### WHAT IS REQUIRED
Write out again, exactly, the lines of the listing below from the first one through the one that contains "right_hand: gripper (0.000", and no other lines.

### DATA SECTION
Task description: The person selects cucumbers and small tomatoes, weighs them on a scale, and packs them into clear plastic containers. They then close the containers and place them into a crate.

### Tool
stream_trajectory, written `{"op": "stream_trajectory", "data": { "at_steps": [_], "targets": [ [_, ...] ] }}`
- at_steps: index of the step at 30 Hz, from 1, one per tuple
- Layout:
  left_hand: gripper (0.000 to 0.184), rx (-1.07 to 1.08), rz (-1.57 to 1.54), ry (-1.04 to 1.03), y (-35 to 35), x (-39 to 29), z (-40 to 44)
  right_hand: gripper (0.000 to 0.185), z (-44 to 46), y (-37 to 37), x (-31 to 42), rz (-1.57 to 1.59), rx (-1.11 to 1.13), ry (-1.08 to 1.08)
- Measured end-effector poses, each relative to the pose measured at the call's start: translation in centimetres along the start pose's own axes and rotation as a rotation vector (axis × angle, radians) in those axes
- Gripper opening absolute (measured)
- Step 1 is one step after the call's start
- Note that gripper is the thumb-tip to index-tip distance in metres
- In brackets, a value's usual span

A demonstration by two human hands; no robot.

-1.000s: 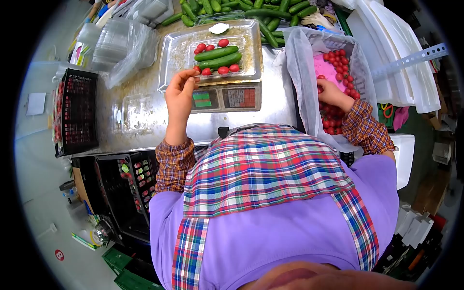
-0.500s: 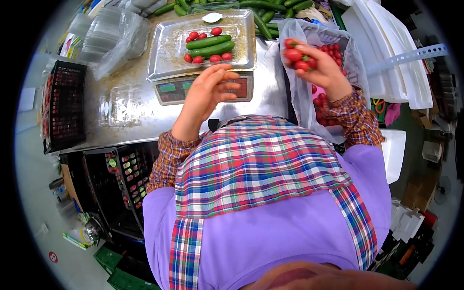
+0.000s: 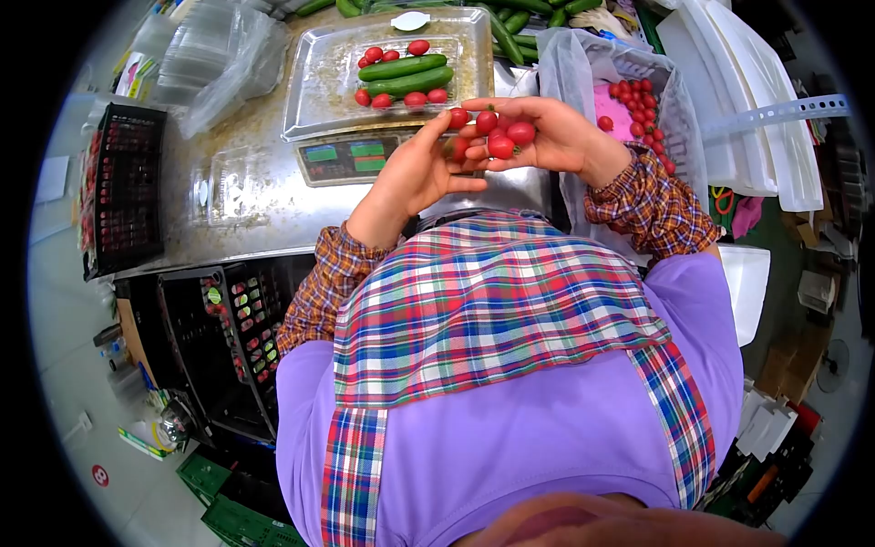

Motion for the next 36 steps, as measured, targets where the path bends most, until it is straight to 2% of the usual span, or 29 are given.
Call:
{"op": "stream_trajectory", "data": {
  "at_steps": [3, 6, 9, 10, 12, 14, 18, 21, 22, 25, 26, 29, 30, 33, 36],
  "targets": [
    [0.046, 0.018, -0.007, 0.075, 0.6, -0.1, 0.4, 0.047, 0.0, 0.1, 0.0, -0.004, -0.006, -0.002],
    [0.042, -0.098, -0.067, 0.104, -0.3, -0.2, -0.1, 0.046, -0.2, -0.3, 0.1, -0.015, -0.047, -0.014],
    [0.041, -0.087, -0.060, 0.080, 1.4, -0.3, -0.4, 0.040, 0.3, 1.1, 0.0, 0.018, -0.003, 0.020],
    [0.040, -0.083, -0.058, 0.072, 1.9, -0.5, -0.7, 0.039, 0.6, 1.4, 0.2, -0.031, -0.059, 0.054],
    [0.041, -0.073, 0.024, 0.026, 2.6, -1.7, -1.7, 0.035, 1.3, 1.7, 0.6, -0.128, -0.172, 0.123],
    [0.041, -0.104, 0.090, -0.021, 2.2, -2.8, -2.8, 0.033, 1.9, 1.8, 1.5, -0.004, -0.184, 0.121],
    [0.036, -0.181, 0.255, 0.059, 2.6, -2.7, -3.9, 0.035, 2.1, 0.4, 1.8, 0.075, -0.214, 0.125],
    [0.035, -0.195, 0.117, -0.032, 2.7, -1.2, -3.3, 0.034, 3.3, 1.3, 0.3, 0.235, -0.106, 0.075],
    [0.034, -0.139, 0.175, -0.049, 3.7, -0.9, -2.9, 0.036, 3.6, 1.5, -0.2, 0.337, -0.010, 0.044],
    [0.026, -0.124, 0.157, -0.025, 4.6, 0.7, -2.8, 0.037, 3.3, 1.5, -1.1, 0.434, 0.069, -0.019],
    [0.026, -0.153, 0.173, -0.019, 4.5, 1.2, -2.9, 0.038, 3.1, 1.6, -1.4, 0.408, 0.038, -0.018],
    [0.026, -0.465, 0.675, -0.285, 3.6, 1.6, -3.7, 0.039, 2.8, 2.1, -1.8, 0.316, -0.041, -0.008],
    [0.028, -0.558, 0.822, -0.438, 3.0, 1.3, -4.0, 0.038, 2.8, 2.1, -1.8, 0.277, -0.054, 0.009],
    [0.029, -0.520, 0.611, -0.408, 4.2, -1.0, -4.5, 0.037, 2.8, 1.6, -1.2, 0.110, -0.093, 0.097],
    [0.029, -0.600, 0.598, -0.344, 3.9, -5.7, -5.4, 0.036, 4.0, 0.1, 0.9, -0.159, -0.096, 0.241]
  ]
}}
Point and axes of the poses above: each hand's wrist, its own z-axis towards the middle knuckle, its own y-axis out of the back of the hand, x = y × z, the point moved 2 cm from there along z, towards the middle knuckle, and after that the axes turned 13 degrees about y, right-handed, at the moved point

### OUTPUT BELOW
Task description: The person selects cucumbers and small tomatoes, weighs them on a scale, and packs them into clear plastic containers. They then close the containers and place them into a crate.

### Tool
stream_trajectory, written `{"op": "stream_trajectory", "data": { "at_steps": [_], "targets": [ [_, ...] ] }}`
- at_steps: index of the step at 30 Hz, from 1, one per tuple
- Layout:
  left_hand: gripper (0.000 to 0.184), rx (-1.07 to 1.08), rz (-1.57 to 1.54), ry (-1.04 to 1.03), y (-35 to 35), x (-39 to 29), z (-40 to 44)
  right_hand: gripper (0.000 to 0.185), z (-44 to 46), y (-37 to 37), x (-31 to 42), rz (-1.57 to 1.59), rx (-1.11 to 1.13), ry (-1.08 to 1.08)

Work on this exercise is done.